Every record below, from first to last, should be copied exactly; leave the pictures out.

Items from a dataset:
********

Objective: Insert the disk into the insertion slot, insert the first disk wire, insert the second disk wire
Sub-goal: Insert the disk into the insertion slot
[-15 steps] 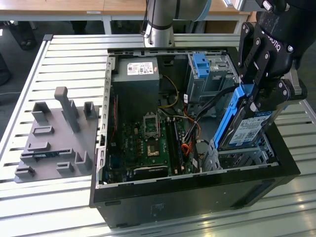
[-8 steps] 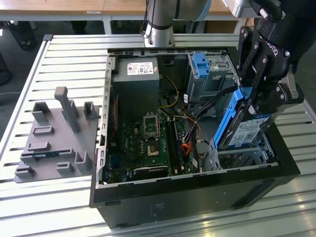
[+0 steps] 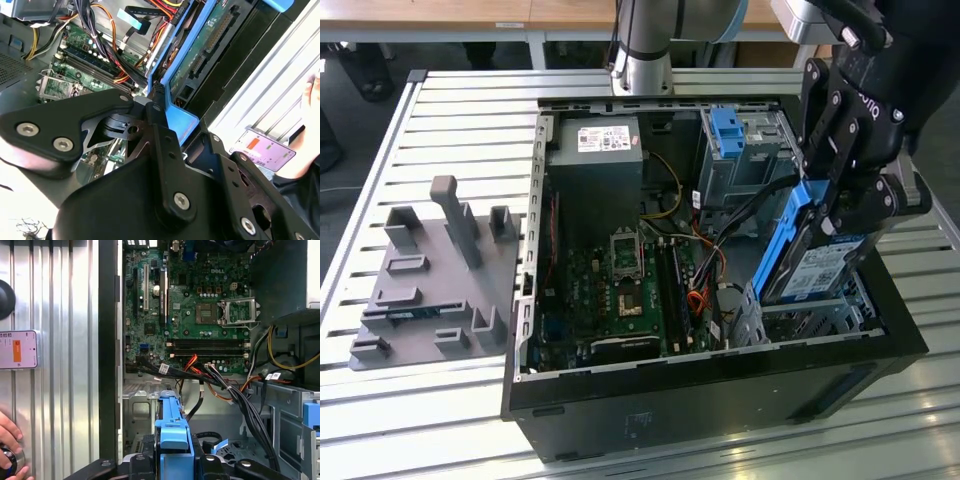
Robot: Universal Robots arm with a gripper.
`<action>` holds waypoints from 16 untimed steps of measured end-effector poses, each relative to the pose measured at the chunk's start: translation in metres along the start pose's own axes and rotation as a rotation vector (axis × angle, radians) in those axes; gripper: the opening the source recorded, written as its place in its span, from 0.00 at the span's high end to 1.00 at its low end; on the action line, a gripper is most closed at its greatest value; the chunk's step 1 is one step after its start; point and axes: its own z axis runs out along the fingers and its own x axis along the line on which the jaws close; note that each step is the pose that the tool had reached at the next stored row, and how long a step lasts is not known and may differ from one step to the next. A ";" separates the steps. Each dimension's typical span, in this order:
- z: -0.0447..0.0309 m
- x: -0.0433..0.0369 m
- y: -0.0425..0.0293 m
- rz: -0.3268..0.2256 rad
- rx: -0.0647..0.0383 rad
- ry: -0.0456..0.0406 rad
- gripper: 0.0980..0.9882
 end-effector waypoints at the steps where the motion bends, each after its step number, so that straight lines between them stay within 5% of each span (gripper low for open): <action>1: 0.0007 0.0000 0.0000 0.000 0.000 -0.0001 0.70; 16: 0.0116 0.0002 0.0002 0.000 0.000 -0.0002 0.70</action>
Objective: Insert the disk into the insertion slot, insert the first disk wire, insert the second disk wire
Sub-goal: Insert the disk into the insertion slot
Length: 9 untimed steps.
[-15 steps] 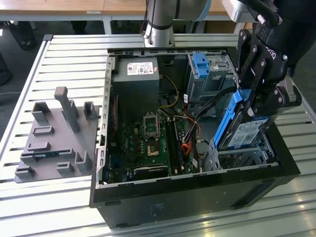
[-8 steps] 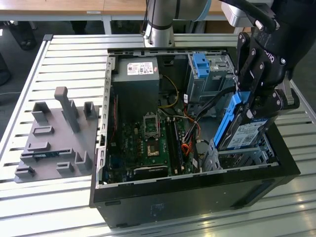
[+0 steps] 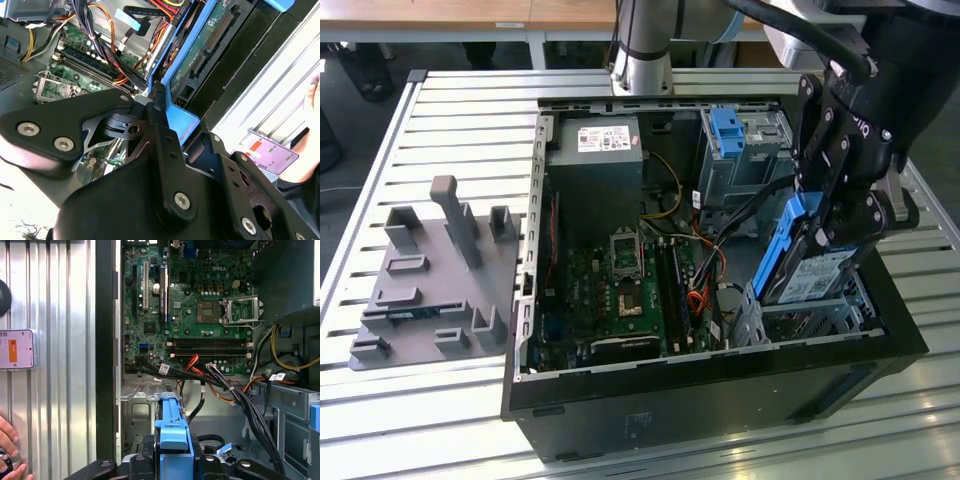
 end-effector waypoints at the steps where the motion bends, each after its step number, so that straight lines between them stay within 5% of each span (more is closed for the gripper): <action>1: 0.0011 0.0000 0.0000 0.000 0.000 0.0001 0.70; 9: 0.0116 0.0002 0.0002 0.000 0.000 0.0001 0.70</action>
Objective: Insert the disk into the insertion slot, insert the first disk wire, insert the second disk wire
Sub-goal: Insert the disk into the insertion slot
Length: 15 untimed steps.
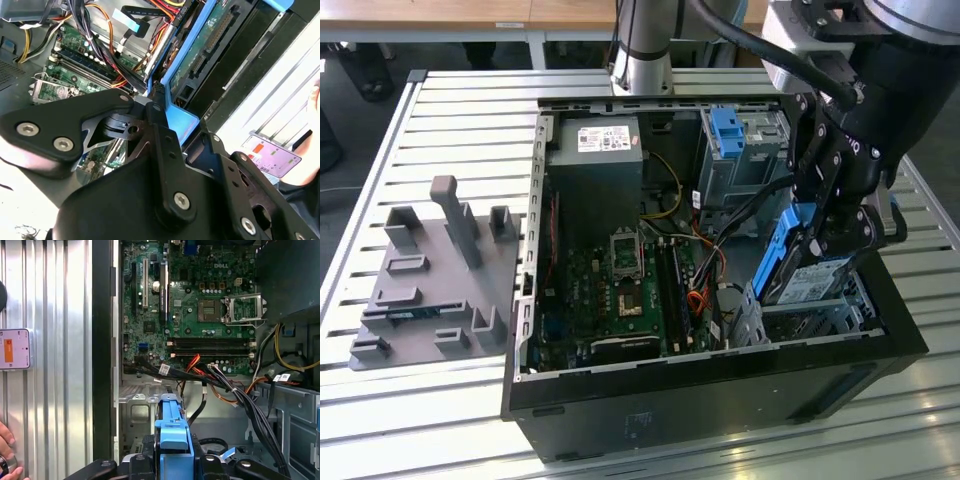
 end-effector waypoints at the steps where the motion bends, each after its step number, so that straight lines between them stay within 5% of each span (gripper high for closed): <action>1: 0.0014 0.0000 0.0000 0.000 0.000 0.0000 0.70; 15: 0.0221 0.0003 0.0005 0.000 0.000 0.0000 0.70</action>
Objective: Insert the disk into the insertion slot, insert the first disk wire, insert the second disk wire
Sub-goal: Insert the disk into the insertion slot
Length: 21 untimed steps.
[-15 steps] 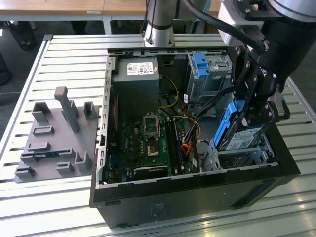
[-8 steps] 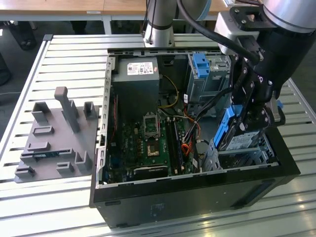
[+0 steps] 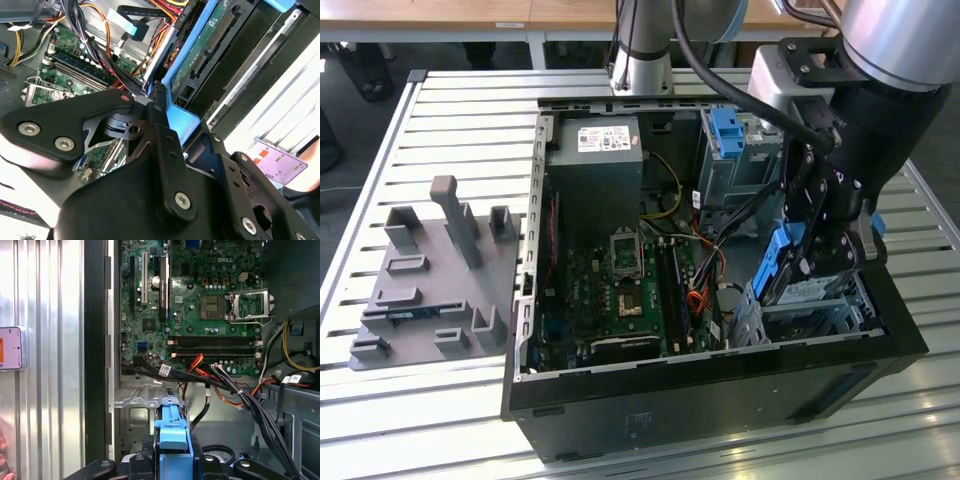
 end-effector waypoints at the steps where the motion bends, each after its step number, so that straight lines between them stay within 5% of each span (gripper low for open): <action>1: 0.0014 0.0000 0.0000 0.000 0.000 0.0001 0.70; 13: 0.0133 0.0001 0.0002 0.000 0.000 0.0000 0.62; 21: 0.0199 0.0002 0.0004 0.000 0.000 -0.0003 0.90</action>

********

Reply:
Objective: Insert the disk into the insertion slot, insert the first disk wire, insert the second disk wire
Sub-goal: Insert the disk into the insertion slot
[-15 steps] 
[-8 steps] 
[+0 steps] 
Robot: Universal Robots arm with a gripper.
`<action>` holds waypoints from 16 untimed steps of measured end-effector poses, each relative to the pose measured at the chunk's start: translation in metres along the start pose's own axes and rotation as a rotation vector (axis × angle, radians) in those axes; gripper: the opening the source recorded, written as its place in its span, from 0.00 at the span's high end to 1.00 at its low end; on the action line, a gripper is most closed at its greatest value; the chunk's step 1 is one step after its start; point and axes: its own z axis runs out along the fingers and its own x axis along the line on which the jaws close; note that each step is the pose that the tool had reached at the next stored row, and how long a step lasts is not known and may differ from one step to the next. A ";" separates the steps. Each dimension's typical span, in this order:
- z: -0.0447..0.0309 m
- x: -0.0433..0.0369 m
- y: -0.0425..0.0293 m
- rz: -0.3268..0.2256 rad
- rx: -0.0647..0.0383 rad
- ry: -0.0456..0.0406 rad
- gripper: 0.0980..0.9882
 end-effector waypoints at the steps where the motion bends, each after its step number, so that straight lines between them stay within 5% of each span (gripper low for open): <action>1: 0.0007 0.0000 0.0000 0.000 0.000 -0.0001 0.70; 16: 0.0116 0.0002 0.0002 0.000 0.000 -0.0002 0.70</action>
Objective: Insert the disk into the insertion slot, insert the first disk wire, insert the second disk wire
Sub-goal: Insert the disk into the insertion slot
Length: 9 untimed steps.
[-15 steps] 
[-8 steps] 
[+0 steps] 
 end-effector waypoints at the steps where the motion bends, each after its step number, so that straight lines between them stay within 5% of each span (more is closed for the gripper): <action>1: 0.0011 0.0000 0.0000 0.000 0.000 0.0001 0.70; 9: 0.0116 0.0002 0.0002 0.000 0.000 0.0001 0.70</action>
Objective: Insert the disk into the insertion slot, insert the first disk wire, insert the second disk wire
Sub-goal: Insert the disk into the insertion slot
Length: 15 untimed steps.
 end-effector waypoints at the steps where the motion bends, each after its step number, so that straight lines between them stay within 5% of each span (gripper high for closed): <action>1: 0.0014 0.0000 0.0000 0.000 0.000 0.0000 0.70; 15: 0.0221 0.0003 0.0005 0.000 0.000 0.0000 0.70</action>
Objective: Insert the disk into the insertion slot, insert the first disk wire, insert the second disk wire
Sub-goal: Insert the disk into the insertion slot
Length: 21 untimed steps.
[-15 steps] 
[-8 steps] 
[+0 steps] 
 end-effector waypoints at the steps where the motion bends, each after its step number, so that straight lines between them stay within 5% of each span (gripper low for open): <action>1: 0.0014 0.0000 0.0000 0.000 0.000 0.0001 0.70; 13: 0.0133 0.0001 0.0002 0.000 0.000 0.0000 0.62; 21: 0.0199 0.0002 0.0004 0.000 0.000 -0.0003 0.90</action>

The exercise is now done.